Paper describing
merging and filtering
(Edgar & Flyvbjerg, 2015)
Paired read assembler and quality filtering
benchmark results
The process of merging paired reads is sometimes called overlapping or assembly of read pairs. The goal of merging is to convert a pair into a single read containing one sequence and one set of quality scores. A pair must overlap over a significant fraction of its length.

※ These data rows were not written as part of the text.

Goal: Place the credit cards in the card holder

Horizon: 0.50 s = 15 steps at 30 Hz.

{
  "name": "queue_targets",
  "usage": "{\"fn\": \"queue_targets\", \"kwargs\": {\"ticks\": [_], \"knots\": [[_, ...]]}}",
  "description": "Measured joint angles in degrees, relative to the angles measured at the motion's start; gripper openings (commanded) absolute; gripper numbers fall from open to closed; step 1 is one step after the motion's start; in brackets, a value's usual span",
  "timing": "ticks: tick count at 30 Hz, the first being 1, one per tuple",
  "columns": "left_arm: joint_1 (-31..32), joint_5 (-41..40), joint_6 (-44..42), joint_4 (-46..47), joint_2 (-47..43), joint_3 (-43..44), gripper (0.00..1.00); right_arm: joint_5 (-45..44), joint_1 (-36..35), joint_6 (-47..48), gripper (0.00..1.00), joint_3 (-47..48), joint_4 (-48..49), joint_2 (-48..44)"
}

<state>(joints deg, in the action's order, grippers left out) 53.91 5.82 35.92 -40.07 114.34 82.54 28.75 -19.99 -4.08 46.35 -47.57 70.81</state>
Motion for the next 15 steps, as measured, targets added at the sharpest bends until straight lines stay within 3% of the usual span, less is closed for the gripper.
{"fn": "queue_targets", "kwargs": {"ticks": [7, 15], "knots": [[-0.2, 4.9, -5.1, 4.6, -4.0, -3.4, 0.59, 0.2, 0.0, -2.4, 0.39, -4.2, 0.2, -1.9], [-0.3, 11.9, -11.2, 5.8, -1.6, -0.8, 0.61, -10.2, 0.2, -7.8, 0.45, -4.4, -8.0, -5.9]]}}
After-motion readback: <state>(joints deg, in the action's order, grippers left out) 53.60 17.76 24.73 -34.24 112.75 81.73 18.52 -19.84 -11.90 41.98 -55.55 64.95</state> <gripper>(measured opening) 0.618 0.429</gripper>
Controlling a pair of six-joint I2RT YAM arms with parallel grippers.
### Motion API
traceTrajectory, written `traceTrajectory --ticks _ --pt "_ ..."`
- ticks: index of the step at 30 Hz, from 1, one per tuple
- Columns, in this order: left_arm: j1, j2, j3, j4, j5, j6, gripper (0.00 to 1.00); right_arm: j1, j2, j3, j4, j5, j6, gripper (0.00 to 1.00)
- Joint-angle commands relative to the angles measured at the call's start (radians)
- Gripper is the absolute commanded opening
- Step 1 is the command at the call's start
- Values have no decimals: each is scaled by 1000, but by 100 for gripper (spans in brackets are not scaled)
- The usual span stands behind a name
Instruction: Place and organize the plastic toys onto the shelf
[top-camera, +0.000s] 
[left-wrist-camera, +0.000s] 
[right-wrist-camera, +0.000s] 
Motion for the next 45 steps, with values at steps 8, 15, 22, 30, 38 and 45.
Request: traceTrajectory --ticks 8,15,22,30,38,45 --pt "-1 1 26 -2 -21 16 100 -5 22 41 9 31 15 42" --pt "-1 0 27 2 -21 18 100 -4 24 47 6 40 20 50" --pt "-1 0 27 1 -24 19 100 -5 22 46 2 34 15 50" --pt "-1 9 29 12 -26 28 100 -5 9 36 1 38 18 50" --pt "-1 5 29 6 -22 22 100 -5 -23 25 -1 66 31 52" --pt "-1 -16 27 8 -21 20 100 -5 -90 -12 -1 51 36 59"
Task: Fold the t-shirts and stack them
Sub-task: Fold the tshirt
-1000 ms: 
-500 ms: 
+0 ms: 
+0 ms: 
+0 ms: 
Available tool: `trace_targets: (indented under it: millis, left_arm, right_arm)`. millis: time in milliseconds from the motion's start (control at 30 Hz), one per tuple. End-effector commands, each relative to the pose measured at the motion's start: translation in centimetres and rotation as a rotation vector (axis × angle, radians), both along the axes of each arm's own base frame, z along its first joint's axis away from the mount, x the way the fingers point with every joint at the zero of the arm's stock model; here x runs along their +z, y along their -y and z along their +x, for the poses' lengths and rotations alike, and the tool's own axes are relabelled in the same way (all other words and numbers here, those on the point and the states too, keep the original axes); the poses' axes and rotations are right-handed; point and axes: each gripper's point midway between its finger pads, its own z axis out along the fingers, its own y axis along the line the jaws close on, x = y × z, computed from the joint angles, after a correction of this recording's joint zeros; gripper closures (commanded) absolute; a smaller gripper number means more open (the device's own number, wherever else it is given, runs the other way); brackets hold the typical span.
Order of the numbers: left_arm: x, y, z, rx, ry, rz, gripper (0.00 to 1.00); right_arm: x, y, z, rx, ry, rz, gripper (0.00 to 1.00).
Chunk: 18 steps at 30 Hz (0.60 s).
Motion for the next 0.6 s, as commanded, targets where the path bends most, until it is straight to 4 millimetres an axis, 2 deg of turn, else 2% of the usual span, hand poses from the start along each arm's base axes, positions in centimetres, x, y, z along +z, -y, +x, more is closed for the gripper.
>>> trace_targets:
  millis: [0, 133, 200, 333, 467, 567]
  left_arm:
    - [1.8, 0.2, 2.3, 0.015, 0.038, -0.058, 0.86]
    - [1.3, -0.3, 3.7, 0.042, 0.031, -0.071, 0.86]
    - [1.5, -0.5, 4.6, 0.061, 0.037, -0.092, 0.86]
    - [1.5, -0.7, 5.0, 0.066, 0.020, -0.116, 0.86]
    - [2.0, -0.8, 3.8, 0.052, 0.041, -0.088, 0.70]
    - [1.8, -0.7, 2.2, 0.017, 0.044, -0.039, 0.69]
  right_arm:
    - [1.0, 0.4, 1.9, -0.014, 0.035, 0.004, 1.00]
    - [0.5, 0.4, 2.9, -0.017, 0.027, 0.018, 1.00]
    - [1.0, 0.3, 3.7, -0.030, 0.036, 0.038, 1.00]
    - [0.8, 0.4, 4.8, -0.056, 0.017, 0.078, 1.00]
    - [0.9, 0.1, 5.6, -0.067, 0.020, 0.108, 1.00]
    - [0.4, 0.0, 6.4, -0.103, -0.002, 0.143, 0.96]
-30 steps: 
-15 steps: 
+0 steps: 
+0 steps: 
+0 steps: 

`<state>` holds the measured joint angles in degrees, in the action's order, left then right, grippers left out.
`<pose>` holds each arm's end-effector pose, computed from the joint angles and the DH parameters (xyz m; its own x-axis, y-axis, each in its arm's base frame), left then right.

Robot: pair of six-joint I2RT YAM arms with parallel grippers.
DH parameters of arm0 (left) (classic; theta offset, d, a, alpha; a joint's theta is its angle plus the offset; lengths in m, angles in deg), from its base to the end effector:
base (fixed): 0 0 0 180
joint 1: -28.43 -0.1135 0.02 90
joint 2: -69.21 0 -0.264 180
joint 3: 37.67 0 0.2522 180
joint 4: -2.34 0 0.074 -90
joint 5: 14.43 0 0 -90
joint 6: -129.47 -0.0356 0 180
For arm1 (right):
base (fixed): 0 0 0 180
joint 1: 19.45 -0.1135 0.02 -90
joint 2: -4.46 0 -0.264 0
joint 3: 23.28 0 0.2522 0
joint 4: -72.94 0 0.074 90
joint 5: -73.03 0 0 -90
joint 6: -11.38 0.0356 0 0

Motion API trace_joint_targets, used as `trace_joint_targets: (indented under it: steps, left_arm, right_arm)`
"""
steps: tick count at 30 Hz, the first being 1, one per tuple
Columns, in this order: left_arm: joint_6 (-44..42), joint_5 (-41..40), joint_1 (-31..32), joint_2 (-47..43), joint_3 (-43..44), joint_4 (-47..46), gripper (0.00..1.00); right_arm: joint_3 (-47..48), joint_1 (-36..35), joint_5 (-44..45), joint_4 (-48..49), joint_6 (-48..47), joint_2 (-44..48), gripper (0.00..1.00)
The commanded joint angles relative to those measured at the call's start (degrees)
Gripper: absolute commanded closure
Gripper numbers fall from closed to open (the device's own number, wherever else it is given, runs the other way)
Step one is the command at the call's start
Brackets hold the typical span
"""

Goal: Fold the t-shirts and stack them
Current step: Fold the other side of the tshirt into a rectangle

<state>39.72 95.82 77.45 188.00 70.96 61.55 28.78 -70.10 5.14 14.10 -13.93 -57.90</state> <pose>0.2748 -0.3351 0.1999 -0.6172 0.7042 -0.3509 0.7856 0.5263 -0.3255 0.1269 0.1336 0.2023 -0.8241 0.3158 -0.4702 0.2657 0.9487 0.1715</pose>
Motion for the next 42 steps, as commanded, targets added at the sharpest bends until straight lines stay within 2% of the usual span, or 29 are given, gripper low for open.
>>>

Merging generates a single FASTQ file from FASTQ files for paired forward reads and reverse reads. A pair is merged by aligning the forward read sequence to the reverse-complement of the reverse read sequence. In the overlap region where both reads cover the same bases, a single letter and Q score is derived from the aligned pair of letters and Q scores for each base. If the forward and reverse read agree on the base call, this increases the confidence in the predicted base, increasing the Q score. Conversely, if the reads disagree, this reduces confidence in the base call and decreases the Q score. The adjusted Q scores for matches and mismatches are calculated using Bayesian statistics. The merged Q often exceeds the maximum allowed by the file format, in which case the maximum is used. The maximum Q score for the result of a merge is set by the -fastq_qmaxout option (see FASTQ options for details).
The forward read is aligned to
the reverse-complemented reverse read. If both reads agree on a base call,
the Q score increases due to the increased confidence in the base call per
Eq. 8 in
Edgar & Flyvbjerg 2015. If there is a mismatch, the base call with
higher Q is chosen and the posterior Q score is reduced according to Eq.9.